- _Assignment_
The answer is to be the lines below that lie between the line holding "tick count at" and the line holding "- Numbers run", inclusive, transcribed exactly and free of pictures.

- _Material provided_
******************************

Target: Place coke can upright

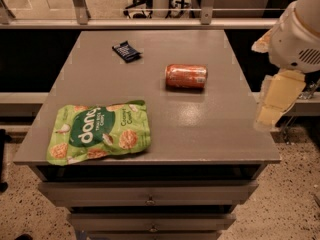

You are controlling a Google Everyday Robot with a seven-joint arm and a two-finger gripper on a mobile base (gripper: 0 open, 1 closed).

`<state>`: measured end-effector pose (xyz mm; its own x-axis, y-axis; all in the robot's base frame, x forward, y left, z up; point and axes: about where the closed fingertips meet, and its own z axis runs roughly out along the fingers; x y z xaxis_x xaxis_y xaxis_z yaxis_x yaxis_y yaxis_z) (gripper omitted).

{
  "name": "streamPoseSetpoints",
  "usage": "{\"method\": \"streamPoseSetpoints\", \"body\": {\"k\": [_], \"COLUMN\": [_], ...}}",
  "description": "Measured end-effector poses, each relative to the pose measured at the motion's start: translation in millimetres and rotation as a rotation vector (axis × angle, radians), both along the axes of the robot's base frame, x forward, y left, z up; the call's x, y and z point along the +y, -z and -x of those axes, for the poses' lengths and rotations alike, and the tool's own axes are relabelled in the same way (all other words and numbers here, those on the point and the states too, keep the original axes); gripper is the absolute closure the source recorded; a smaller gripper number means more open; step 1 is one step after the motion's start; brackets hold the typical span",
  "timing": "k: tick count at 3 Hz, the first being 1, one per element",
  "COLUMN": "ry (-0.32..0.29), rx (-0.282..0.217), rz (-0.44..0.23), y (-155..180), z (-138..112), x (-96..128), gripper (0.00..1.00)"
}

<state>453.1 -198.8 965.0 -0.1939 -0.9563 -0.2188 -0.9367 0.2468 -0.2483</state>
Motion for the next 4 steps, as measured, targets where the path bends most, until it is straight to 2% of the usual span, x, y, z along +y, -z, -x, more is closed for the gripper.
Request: {"method": "streamPoseSetpoints", "body": {"k": [1,2,4], "ry": [-0.040,-0.056,-0.013], "rx": [0.012,0.014,0.001], "rz": [-0.015,-0.025,-0.057], "y": [19.8,37.6,51.5], "z": [-32.6,-79.8,-159.1], "x": [28.9,53.5,69.9], "gripper": [0.00,0.00,0.00]}}
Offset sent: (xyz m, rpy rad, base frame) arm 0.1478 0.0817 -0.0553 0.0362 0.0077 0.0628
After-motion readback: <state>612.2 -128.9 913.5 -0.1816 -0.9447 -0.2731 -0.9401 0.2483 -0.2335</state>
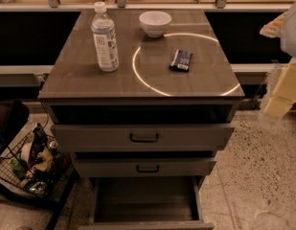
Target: Close bottom drawer
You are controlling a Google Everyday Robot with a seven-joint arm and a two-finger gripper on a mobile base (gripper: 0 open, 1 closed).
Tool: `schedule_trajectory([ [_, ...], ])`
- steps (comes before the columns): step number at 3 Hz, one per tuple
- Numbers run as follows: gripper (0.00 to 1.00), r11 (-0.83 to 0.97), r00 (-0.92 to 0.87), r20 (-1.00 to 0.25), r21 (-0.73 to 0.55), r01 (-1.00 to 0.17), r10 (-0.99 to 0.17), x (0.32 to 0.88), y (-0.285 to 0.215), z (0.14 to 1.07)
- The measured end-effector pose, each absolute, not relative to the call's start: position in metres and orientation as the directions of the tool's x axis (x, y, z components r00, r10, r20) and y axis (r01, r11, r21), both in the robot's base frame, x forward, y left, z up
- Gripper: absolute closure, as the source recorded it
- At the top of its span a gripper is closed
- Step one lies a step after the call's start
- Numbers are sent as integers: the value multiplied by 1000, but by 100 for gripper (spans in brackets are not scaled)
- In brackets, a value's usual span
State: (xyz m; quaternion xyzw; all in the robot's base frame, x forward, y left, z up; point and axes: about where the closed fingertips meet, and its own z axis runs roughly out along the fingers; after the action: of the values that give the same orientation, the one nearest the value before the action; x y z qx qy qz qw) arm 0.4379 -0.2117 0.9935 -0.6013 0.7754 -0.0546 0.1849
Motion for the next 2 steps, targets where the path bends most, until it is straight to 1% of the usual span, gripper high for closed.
schedule_trajectory([
  [1,0,270,-207,-221,-313,-910,-953,437,-212,994],
  [2,0,260,-195,-220,-321,-911,-956,430,-218,974],
])
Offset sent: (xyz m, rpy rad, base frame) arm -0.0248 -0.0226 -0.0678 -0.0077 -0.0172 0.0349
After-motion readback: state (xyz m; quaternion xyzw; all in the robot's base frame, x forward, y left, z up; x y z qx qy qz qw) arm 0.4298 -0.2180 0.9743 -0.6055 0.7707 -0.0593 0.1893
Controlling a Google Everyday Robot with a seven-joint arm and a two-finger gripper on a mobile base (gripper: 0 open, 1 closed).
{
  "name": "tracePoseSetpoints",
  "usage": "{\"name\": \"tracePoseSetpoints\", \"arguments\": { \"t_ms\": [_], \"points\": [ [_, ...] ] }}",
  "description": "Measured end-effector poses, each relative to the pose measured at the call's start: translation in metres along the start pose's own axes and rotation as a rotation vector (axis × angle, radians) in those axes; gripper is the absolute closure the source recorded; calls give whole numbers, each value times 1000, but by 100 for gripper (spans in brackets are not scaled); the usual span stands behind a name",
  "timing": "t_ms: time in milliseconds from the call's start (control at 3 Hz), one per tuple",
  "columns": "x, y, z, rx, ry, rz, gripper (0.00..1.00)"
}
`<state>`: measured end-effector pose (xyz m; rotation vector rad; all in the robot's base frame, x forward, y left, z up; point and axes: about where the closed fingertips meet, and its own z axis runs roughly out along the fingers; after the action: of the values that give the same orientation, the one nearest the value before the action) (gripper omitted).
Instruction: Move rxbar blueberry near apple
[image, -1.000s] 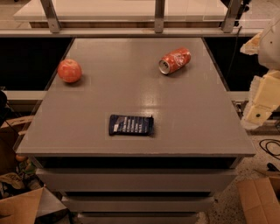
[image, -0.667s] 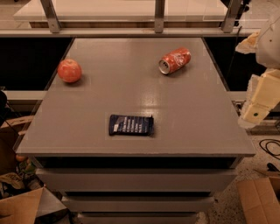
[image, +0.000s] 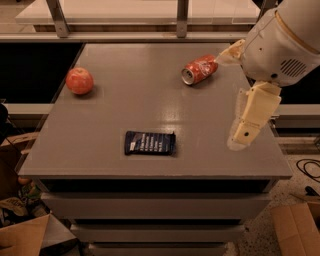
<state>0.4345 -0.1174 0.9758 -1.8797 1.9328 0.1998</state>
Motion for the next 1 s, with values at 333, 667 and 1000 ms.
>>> {"name": "tracePoseSetpoints", "arguments": {
  "t_ms": [333, 667, 1000],
  "points": [
    [0, 0, 0, 0, 0, 0, 0],
    [-7, -6, 12, -5, -9, -24, 0],
    [-28, -6, 62, -66, -80, -61, 0]
  ]
}}
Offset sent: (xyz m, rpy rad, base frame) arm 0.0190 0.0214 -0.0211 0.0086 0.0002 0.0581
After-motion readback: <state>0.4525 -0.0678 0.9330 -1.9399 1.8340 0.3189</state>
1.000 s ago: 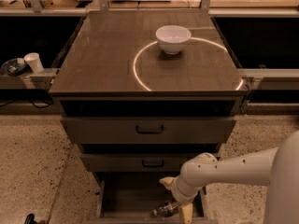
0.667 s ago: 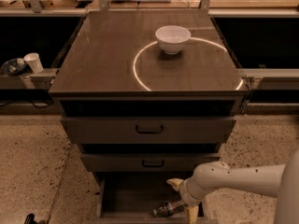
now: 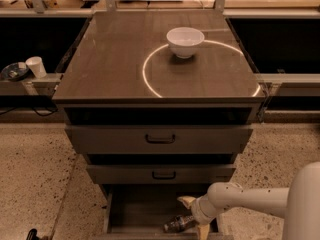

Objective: Pick water bottle from bottom drawer and place on counter

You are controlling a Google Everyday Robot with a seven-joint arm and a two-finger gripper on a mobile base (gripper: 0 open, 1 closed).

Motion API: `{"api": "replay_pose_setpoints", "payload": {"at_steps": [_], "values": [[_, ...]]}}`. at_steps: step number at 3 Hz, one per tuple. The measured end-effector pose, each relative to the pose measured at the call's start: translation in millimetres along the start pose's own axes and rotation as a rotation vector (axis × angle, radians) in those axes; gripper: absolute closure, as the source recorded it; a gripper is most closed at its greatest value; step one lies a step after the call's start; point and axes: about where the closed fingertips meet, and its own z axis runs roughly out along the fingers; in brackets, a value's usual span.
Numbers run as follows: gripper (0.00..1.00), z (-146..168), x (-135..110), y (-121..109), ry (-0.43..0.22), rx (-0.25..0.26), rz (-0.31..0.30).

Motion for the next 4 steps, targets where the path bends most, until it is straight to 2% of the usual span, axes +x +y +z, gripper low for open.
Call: {"api": "replay_pose_setpoints", "payload": {"at_steps": [2,4], "values": [[0.28,37.1,27.7,-15.2,0.011,-0.002,0.007],[0.27,67.9,53.3,-12.6,0.023,-0.067,0.025]]}}
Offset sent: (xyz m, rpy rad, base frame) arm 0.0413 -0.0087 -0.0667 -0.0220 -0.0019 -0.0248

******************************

- _Response_
  "timing": "k: tick count at 3 Hz, the first being 1, one per element",
  "COLUMN": "ry (-0.32..0.29), rx (-0.282..0.217), rz (-0.44..0.23), y (-155..180), z (-138..112), x (-96..128), gripper (0.00..1.00)"
}

<state>453.1 -198.8 965.0 -0.1939 -0.9563 -0.2188 -0.9367 0.2468 -0.2483</state>
Motion for the next 4 steps, as measured, targets where the path bends most, until it is straight to 2% of the usual span, x, y, z along +y, -z, -x, more is closed for the gripper.
Request: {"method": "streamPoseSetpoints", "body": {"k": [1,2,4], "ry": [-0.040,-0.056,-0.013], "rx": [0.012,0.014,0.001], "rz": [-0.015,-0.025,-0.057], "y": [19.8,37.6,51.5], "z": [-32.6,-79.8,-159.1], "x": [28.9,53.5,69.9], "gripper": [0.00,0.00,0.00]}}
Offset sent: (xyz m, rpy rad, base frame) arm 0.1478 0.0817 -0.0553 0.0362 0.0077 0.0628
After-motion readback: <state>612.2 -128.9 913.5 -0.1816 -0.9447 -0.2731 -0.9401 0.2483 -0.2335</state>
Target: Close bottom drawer
You are controlling a Google Everyday Robot with a seven-joint arm and a two-finger gripper on a mobile base (gripper: 0 open, 1 closed).
Tool: `schedule_trajectory([ [_, ...], ])`
- steps (comes before the columns): step number at 3 Hz, one per tuple
- Numbers run as follows: gripper (0.00 to 1.00), r11 (-0.83 to 0.97), r00 (-0.92 to 0.87), r20 (-1.00 to 0.25), r21 (-0.73 to 0.55), r01 (-1.00 to 0.17), r10 (-0.99 to 0.17), x (0.32 to 0.88), y (-0.285 to 0.215), z (0.14 to 1.07)

The exercise has been fully completed.